■ **Records supplied**:
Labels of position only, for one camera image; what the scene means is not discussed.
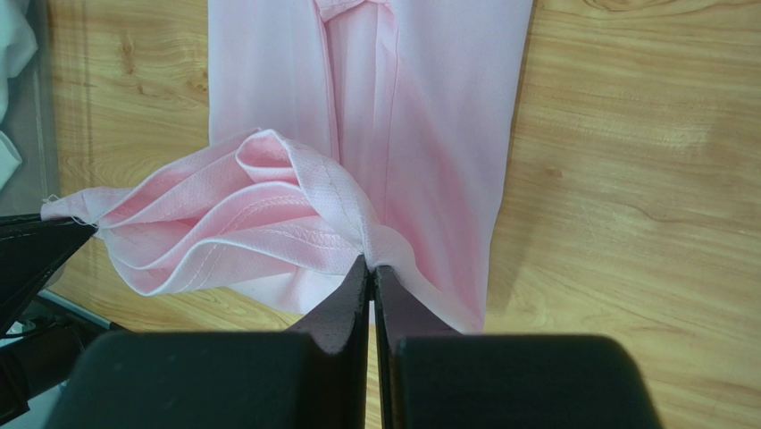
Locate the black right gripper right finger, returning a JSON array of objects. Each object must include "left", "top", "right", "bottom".
[{"left": 372, "top": 266, "right": 661, "bottom": 428}]

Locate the clear plastic bin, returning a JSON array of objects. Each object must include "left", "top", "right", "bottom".
[{"left": 1, "top": 1, "right": 61, "bottom": 216}]

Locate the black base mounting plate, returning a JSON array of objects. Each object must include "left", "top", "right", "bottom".
[{"left": 1, "top": 290, "right": 124, "bottom": 425}]

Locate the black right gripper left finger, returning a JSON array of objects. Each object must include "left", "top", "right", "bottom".
[{"left": 47, "top": 257, "right": 369, "bottom": 428}]

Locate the white t-shirt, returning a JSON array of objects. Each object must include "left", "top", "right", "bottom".
[{"left": 1, "top": 0, "right": 38, "bottom": 189}]

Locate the pink t-shirt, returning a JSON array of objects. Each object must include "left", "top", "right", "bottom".
[{"left": 41, "top": 1, "right": 532, "bottom": 332}]

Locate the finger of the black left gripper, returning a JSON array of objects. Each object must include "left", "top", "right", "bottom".
[{"left": 1, "top": 214, "right": 96, "bottom": 333}]

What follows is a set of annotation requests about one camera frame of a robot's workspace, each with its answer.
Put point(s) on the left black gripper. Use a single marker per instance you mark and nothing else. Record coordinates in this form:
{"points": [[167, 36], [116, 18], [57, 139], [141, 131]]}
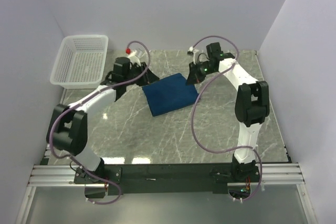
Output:
{"points": [[148, 77]]}

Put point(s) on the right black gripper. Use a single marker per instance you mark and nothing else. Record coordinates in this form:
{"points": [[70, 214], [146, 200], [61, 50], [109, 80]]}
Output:
{"points": [[193, 77]]}

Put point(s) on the blue printed t-shirt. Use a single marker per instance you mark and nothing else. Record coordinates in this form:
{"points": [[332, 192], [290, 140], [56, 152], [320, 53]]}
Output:
{"points": [[169, 94]]}

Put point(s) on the white perforated plastic basket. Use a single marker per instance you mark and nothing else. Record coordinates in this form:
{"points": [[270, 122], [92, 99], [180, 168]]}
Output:
{"points": [[80, 62]]}

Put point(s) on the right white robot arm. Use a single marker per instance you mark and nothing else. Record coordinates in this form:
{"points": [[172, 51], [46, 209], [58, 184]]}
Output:
{"points": [[251, 107]]}

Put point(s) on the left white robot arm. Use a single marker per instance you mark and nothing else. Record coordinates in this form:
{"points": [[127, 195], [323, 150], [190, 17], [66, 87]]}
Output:
{"points": [[68, 130]]}

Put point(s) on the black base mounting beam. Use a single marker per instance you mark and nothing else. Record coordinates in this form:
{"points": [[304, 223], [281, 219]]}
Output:
{"points": [[169, 178]]}

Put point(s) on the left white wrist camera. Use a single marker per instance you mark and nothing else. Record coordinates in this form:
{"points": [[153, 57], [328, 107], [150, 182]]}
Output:
{"points": [[135, 56]]}

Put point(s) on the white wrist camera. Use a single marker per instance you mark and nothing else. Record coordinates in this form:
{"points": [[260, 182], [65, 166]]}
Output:
{"points": [[135, 56], [193, 52]]}

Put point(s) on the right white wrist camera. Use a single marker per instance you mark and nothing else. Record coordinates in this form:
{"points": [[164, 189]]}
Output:
{"points": [[193, 52]]}

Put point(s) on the aluminium frame rails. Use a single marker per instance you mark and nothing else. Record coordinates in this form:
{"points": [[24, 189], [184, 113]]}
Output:
{"points": [[127, 133]]}

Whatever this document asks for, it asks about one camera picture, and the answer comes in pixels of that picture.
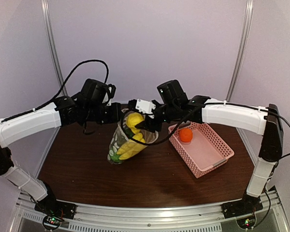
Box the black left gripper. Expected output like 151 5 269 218
84 101 123 124

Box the yellow toy lemon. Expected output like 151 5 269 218
126 112 144 134

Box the clear polka dot zip bag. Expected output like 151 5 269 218
107 108 159 164

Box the yellow toy banana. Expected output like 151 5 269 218
117 139 146 160

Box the orange toy fruit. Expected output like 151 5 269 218
179 128 193 143

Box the green striped toy watermelon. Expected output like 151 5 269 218
110 153 122 163

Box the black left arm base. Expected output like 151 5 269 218
34 182 76 219

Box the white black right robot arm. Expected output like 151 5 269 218
129 80 283 214

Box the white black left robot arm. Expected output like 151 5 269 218
0 79 121 215

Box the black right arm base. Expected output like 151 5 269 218
221 193 263 218

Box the pink perforated plastic basket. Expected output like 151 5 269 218
169 122 234 178

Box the left green circuit board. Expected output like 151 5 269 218
42 216 64 231

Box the green circuit board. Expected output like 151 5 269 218
236 216 256 230
42 216 64 231

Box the right green circuit board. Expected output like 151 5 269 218
236 216 256 230

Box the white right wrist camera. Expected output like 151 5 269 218
128 99 156 119

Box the black right braided cable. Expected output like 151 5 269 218
119 102 228 147

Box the black braided cable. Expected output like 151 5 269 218
119 102 228 147
0 60 110 126

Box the black left braided cable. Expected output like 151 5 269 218
0 60 110 126

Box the left aluminium corner post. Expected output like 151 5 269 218
41 0 64 86

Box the aluminium corner post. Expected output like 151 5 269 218
226 0 254 101
41 0 64 86

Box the aluminium front rail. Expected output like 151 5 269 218
13 186 290 232

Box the right aluminium corner post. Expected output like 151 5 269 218
226 0 254 101

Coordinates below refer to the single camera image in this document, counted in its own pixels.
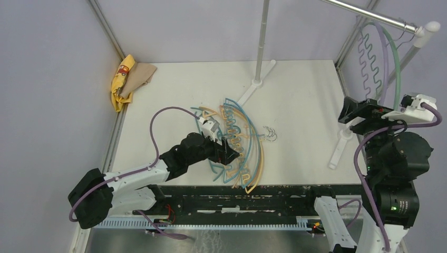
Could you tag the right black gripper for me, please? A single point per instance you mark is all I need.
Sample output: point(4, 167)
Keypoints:
point(369, 107)

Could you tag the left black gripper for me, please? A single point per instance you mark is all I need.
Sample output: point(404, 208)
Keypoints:
point(224, 155)

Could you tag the purple wavy hanger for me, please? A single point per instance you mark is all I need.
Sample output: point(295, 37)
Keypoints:
point(379, 62)

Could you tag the green wavy hanger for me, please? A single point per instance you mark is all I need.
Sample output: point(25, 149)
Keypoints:
point(366, 56)

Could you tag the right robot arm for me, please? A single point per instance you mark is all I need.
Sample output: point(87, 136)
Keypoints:
point(387, 161)

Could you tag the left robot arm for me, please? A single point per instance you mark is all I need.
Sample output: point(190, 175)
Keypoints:
point(100, 195)

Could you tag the orange wavy hanger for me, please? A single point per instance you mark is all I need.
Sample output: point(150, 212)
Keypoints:
point(242, 139)

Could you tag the yellow wavy hanger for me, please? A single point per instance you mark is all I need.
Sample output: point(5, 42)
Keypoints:
point(261, 154)

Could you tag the peach plastic hanger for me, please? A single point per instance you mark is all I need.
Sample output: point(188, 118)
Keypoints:
point(234, 172)

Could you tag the white garment rack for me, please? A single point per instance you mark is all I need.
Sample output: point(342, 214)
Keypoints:
point(423, 34)

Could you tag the beige cloth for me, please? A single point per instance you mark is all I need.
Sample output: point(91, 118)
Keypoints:
point(140, 74)

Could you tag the yellow patterned cloth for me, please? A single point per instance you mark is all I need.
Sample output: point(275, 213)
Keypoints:
point(118, 83)

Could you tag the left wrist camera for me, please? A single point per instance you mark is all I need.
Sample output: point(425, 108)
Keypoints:
point(209, 128)

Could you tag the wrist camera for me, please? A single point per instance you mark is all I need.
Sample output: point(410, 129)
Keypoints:
point(209, 128)
point(411, 110)

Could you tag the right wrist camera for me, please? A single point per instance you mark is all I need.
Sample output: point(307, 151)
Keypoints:
point(411, 110)

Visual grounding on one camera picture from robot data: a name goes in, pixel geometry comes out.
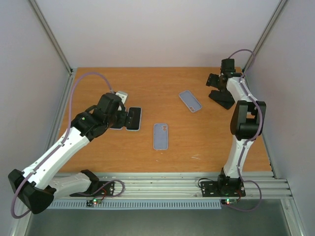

■ **Exercise**:
Transcribe the material exactly, leaving every picture out.

■ **Solution for this exercise**:
Labels of position only, for one camera image; what the scene means is not discussed.
Locate the black right gripper right finger, returning a JSON array of objects. Each object must include "left", "top", "right", "bottom".
[{"left": 372, "top": 266, "right": 661, "bottom": 428}]

Locate the clear plastic bin, returning a JSON array of objects. Each object must include "left", "top", "right", "bottom".
[{"left": 1, "top": 1, "right": 61, "bottom": 216}]

Locate the black base mounting plate, returning a JSON array of objects. Each object must include "left", "top", "right", "bottom".
[{"left": 1, "top": 290, "right": 124, "bottom": 425}]

Locate the black right gripper left finger, returning a JSON array of objects. Each object must include "left", "top", "right", "bottom".
[{"left": 47, "top": 257, "right": 369, "bottom": 428}]

Locate the white t-shirt, returning a JSON array of objects. Each object must include "left", "top", "right", "bottom".
[{"left": 1, "top": 0, "right": 38, "bottom": 189}]

Locate the pink t-shirt, returning a JSON array of objects. Each object must include "left", "top", "right", "bottom".
[{"left": 41, "top": 1, "right": 532, "bottom": 332}]

Locate the finger of the black left gripper, returning a JSON array of objects. Each object must include "left", "top", "right", "bottom".
[{"left": 1, "top": 214, "right": 96, "bottom": 333}]

What follows is a set of annotation requests about one camera frame of a robot's workspace, each with its answer.
Put point(s) on the left black gripper. Use a single marker per instance you mark and nothing else. Record coordinates in this form:
{"points": [[167, 36], [116, 18], [57, 139], [141, 131]]}
Output:
{"points": [[148, 77]]}

Put point(s) on the right black gripper. Use a single marker per instance you mark and nothing else. Record coordinates in this form:
{"points": [[70, 214], [146, 200], [61, 50], [109, 80]]}
Output:
{"points": [[193, 77]]}

Put point(s) on the blue printed t-shirt. Use a single marker per instance you mark and nothing else. Record coordinates in this form:
{"points": [[332, 192], [290, 140], [56, 152], [320, 53]]}
Output:
{"points": [[169, 94]]}

Put point(s) on the white perforated plastic basket. Use a single marker per instance you mark and nothing else. Record coordinates in this form:
{"points": [[270, 122], [92, 99], [180, 168]]}
Output:
{"points": [[80, 62]]}

Put point(s) on the right white robot arm. Use a single marker per instance you mark and nothing else. Record coordinates in this form:
{"points": [[172, 51], [46, 209], [58, 184]]}
Output:
{"points": [[251, 107]]}

Put point(s) on the left white robot arm. Use a single marker per instance you mark and nothing else. Record coordinates in this form:
{"points": [[127, 195], [323, 150], [190, 17], [66, 87]]}
Output:
{"points": [[68, 130]]}

Put point(s) on the black base mounting beam. Use a single marker per instance you mark and nothing else. Record coordinates in this form:
{"points": [[304, 223], [281, 219]]}
Output:
{"points": [[169, 178]]}

Put point(s) on the left white wrist camera. Use a single marker per instance you mark and nothing else. Record coordinates in this form:
{"points": [[153, 57], [328, 107], [150, 182]]}
Output:
{"points": [[135, 56]]}

Put point(s) on the white wrist camera. Use a single marker per instance you mark and nothing else. Record coordinates in this form:
{"points": [[260, 182], [65, 166]]}
Output:
{"points": [[135, 56], [193, 52]]}

Put point(s) on the right white wrist camera. Use a single marker per instance you mark and nothing else. Record coordinates in this form:
{"points": [[164, 189]]}
Output:
{"points": [[193, 52]]}

Put point(s) on the aluminium frame rails. Use a single marker per instance you mark and nothing else. Record coordinates in this form:
{"points": [[24, 189], [184, 113]]}
Output:
{"points": [[127, 133]]}

Whatever this document asks for, it asks about one camera picture, and the answer comes in pixels of that picture.
Box the black left gripper. Expected output like 151 5 269 218
84 101 123 124

Box the yellow toy lemon. Expected output like 151 5 269 218
126 112 144 134

Box the clear polka dot zip bag. Expected output like 151 5 269 218
107 108 159 164

Box the yellow toy banana. Expected output like 151 5 269 218
117 139 146 160

Box the orange toy fruit. Expected output like 151 5 269 218
179 128 193 143

Box the green striped toy watermelon. Expected output like 151 5 269 218
110 153 122 163

Box the black left arm base. Expected output like 151 5 269 218
34 182 76 219

Box the white black right robot arm. Expected output like 151 5 269 218
129 80 283 214

Box the white black left robot arm. Expected output like 151 5 269 218
0 79 121 215

Box the black right arm base. Expected output like 151 5 269 218
221 193 263 218

Box the pink perforated plastic basket. Expected output like 151 5 269 218
169 122 234 178

Box the left green circuit board. Expected output like 151 5 269 218
42 216 64 231

Box the green circuit board. Expected output like 151 5 269 218
236 216 256 230
42 216 64 231

Box the right green circuit board. Expected output like 151 5 269 218
236 216 256 230

Box the white right wrist camera. Expected output like 151 5 269 218
128 99 156 119

Box the black right braided cable. Expected output like 151 5 269 218
119 102 228 147

Box the black braided cable. Expected output like 151 5 269 218
119 102 228 147
0 60 110 126

Box the black left braided cable. Expected output like 151 5 269 218
0 60 110 126

Box the left aluminium corner post. Expected output like 151 5 269 218
41 0 64 86

Box the aluminium corner post. Expected output like 151 5 269 218
226 0 254 101
41 0 64 86

Box the aluminium front rail. Expected output like 151 5 269 218
13 186 290 232

Box the right aluminium corner post. Expected output like 151 5 269 218
226 0 254 101

Coordinates below refer to the single camera image in this document, counted in its own pixels.
Could you tag the right black gripper for me, please? A single point per instance you mark is all I need.
Sample output: point(4, 167)
Keypoints:
point(369, 107)

Could you tag the left black gripper for me, please? A single point per instance you mark is all I need.
Sample output: point(404, 208)
Keypoints:
point(224, 155)

Could you tag the purple wavy hanger for me, please? A single point per instance you mark is all I need.
Sample output: point(295, 37)
Keypoints:
point(379, 62)

Could you tag the green wavy hanger for me, please? A single point per instance you mark is all I need.
Sample output: point(25, 149)
Keypoints:
point(366, 56)

Could you tag the right robot arm for me, please? A single point per instance you mark is all I need.
Sample output: point(87, 136)
Keypoints:
point(387, 161)

Could you tag the left robot arm for me, please? A single point per instance you mark is all I need.
Sample output: point(190, 175)
Keypoints:
point(100, 195)

Could you tag the orange wavy hanger for me, please? A single point per instance you mark is all I need.
Sample output: point(150, 212)
Keypoints:
point(242, 139)

Could you tag the yellow wavy hanger for me, please? A single point per instance you mark is all I need.
Sample output: point(5, 42)
Keypoints:
point(261, 154)

Could you tag the peach plastic hanger for me, please? A single point per instance you mark is all I need.
Sample output: point(188, 118)
Keypoints:
point(234, 172)

Could you tag the white garment rack for me, please? A single point per instance you mark is all I need.
Sample output: point(342, 214)
Keypoints:
point(423, 34)

Could you tag the beige cloth for me, please? A single point per instance you mark is all I need.
Sample output: point(91, 118)
Keypoints:
point(140, 74)

Could you tag the yellow patterned cloth for me, please? A single point per instance you mark is all I need.
Sample output: point(275, 213)
Keypoints:
point(118, 83)

Could you tag the left wrist camera for me, please? A single point per instance you mark is all I need.
Sample output: point(425, 108)
Keypoints:
point(209, 128)

Could you tag the wrist camera for me, please? A single point per instance you mark is all I need.
Sample output: point(410, 129)
Keypoints:
point(209, 128)
point(411, 110)

Could you tag the right wrist camera for me, please? A single point per instance you mark is all I need.
Sample output: point(307, 151)
Keypoints:
point(411, 110)

Visual grounding on one camera picture from robot data: a name goes in, pixel geometry comes out.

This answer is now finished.